Rehabilitation services should be based on the social model of disability and have as their main focus, the equalisation of opportunities and social and economic integration of persons with disabilities4,5. Furthermore, rehabilitation of people with amputations who use government services in the Western Cape of South Africa, is guided by provincial guidelines6. Rehabilitation programmes should be continually monitored and evaluated to ensure that they provide services that comply with National Rehabilitation policy5.
The study setting was a primary-level, out-patient physical rehabilitation centre in a peri-urban area of the Western Cape. Historically, rehabilitation services in this area have focussed on individual therapy rendered within the medical model approach. Little attention has been paid to the role of the environment or to the facilitation of social integration. As a result, most disabled people living in the area have been socially excluded and have faced barriers such as inaccessible buildings and unemployment. The centre at which the study was carried out, was opened fourteen years prior to the study with the specific purpose of addressing these challenges. During his speech at the opening of the centre in 2000, Dr Y. Cupido, Director of Health in the Western Cape emphasised that the aim of the centre's programmes was to ensure the inclusion and equalisation of opportunities through the implementation of the social model of rehabilitation. Rehabilitation services at the centre were provided on an outpatient basis by a speech therapist, an occupational therapist and a physiotherapist who worked together as a multidisciplinary team.
It is not clear how successful the centre has been in the implementation of its strategies since no programme monitoring or assessment was done.
This study aims to describe and evaluate the amputee rehabilitation programme at the centre. This has been done to determine if the programme was consistent with the social model of disability and had at its core the social integration and economic self-sufficiency of its clients.
A descriptive, quantitative study was conducted.

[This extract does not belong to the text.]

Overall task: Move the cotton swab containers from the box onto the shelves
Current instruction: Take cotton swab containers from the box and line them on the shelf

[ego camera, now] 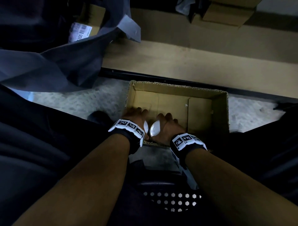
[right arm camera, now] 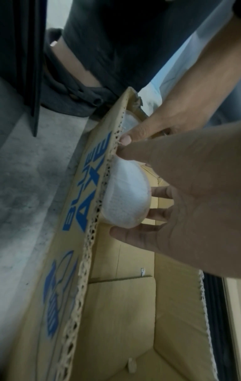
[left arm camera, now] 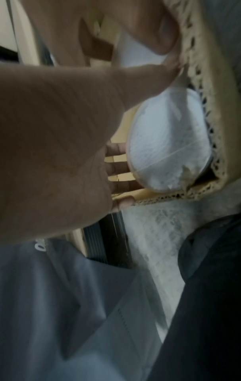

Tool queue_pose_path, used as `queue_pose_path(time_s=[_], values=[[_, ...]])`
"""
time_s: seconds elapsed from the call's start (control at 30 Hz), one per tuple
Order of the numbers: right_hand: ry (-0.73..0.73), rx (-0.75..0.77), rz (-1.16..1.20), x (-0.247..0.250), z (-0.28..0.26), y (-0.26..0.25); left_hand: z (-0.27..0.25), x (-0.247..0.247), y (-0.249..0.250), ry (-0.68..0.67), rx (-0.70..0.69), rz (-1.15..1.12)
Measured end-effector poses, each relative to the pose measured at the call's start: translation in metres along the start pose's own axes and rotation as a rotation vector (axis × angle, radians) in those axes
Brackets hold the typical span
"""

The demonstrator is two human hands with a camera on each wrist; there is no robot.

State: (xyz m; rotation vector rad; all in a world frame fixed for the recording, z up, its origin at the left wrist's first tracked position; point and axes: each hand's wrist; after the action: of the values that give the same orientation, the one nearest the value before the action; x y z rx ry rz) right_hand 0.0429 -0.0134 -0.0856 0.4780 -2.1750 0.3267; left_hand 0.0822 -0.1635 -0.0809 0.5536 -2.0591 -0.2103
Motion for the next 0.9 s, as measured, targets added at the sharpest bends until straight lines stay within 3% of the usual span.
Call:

Study population and participants
The study population included two groups. The first group was to have included all persons who underwent rehabilitation, both prosthetic and non prosthetic, at the centre after a major lower-limb amputation [through or proximal to the ankle joint1] during the period 1 September 2000 (the opening date) to 31 December 2010. However, the client study population could not be identified from the centre's records since all records were kept electronically and lost due to computer theft. Thus while all efforts were made to identify the entire population the authors cannot be sure that they did in fact identify all amputees who received rehabilitation at the centre during the study period.
Various avenues were explored to identify participants. These are presented in Table I.
Of the 142 people with a lower limb amputation identified, 112 had to be excluded, either because of the exclusion criteria of the study or because their contact details were not available (see Table I for details). The exclusion criteria of the study were:
♣ Clients who had a minor lower limb amputations [distal to the ankle joint1]
♣ Clients who had died
♣ Clients who had suffered a further amputation or other major trauma to the body, since discharge from the rehabilitation programme, as this may have effected the outcomes
♣ Clients with cerebro-vascular accidents, spinal cord injuries or head injuries, in addition to the amputation, since the additional impairments caused by these conditions will influence the outcome of the amputation rehabilitation programme
♣ Clients who received further amputation rehabilitation at another facility since their discharge from the centre, although the reasons for this were explored.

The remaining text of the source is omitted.